The handful of positive reactions have quickly been overwhelmed by negative reviews on the user side. As of the time of this writing, the PC version of Diablo: Immortal currently has a 0.5 out of 10 as a user score on Metacritic. The 20 or so good reviews are still there, but the other side of the scale is over 700 negative reviews strong.

The intense dislike for the game is because gamers feel it’s deceptive about the fairly standard mobile practices it employs. Other mobile games with serious microtransactions tend to hit players with them relatively quickly; Harry Potter: Hogwarts Legacy springs to mind as an example. That particular game tried for the quick cash grab by utilizing an energy system that drained quickly, recovered slowly and nudged players toward spending money.

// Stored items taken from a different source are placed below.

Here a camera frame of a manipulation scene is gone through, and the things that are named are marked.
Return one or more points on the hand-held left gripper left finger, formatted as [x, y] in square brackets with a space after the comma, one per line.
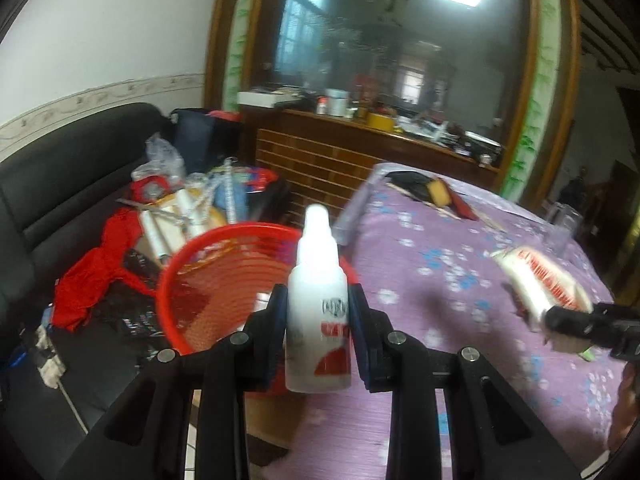
[274, 320]

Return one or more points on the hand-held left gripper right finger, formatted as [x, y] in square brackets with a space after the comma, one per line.
[357, 330]

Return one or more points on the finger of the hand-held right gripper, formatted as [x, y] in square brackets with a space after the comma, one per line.
[570, 322]

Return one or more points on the white dropper bottle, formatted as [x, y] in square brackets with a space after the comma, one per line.
[315, 300]

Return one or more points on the white red packet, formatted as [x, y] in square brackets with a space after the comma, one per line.
[535, 280]

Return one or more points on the red plastic basket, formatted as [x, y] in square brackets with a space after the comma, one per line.
[225, 280]

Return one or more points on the person's right forearm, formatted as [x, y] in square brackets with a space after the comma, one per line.
[627, 420]

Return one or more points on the clear glass mug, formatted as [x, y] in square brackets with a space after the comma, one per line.
[560, 240]

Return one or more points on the cardboard box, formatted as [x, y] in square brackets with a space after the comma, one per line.
[265, 425]

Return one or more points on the purple floral tablecloth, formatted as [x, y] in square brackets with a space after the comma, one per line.
[450, 385]

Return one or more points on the dark hanging jacket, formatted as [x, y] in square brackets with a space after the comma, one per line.
[577, 187]

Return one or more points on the pale measuring ruler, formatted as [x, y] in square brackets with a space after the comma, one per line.
[229, 190]

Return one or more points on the red blue printed packet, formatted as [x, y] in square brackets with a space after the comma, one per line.
[255, 177]

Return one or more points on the white plastic roll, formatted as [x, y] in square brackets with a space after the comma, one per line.
[156, 237]

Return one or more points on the black printed plastic bag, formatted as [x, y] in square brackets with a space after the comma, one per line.
[130, 310]

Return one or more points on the black pouch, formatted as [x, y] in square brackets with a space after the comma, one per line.
[410, 182]

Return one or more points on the dark red pouch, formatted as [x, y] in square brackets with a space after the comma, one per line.
[462, 207]

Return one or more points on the wooden counter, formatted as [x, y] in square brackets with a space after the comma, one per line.
[320, 160]

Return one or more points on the red cloth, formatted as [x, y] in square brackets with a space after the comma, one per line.
[95, 270]

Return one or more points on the dark blue bag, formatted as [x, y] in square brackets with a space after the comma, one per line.
[205, 140]

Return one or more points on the clear plastic bag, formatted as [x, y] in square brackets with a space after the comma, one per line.
[160, 157]

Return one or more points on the yellow box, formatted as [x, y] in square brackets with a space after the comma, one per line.
[382, 122]

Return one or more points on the small white bottle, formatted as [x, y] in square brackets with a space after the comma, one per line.
[322, 106]

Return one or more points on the white flat box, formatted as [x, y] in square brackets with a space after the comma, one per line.
[267, 98]

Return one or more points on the white round container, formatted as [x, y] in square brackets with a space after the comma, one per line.
[337, 102]

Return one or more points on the black leather sofa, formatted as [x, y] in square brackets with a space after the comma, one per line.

Diablo: Immortal’s microtransactions creep up on you

Diablo: Immortal takes a sneakier approach. The early game and mid game are quite enjoyable and easy to play without spending a dime. But the late game is where they try to hook folks. Reports suggest that fully upgrading a character to the absolute max could cost around $100,000.

The high price tag is based on the fact that items needed to upgrade are only found in the high end loot boxes, which can only be purchased with real money. The argument online is that instead of being upfront with people Blizzard is relying on some kind of sunk cost fallacy to force players to spend.

The opposite argument, of course, is that it’s a free-to-play game. I think the whole thing is kind of gross, but if it takes dozens of hours to reach the pay-to-win endgame it’s still dozens of hours of potential fun. And it needs to be said that it’s possible to beat the main game without engaging with any of that stuff.

Blizzard learned the wrong lesson

Barely a handful of years ago Blizzard ran an ad campaign promoting StarCraft II moving to a free-to-pay model. The ad blatantly mocked the concept of pay-to-win mechanics, and while StarCraft II does offer in-game purchases of commanders in some of the multiplayer it avoids most of the pay-to-win traps.

But a handful of years before that Blizzard went through a different kind of real money resentment. Diablo III launched in 2012 with a real-money focused in-game auction house. While some gamers played the market and made money, mostly people hated how it threw off the endgame balancing. The experiment proved to overwhelmingly be a massive, anger generating failure and Blizzard axed it in 2014.

The sad thing is it seems that Blizzard learned the wrong lesson. It didn’t manage to work out that people don’t like microtransactions in mostly single-player experiences. Instead it seems like the conclusion was the company would prefer people pay them more, instead of each other.

Ah, well. It’s an open beta. Maybe Blizzard can fix it, and maybe it won’t take years to fix this latest Diablo microtransaction misadventure.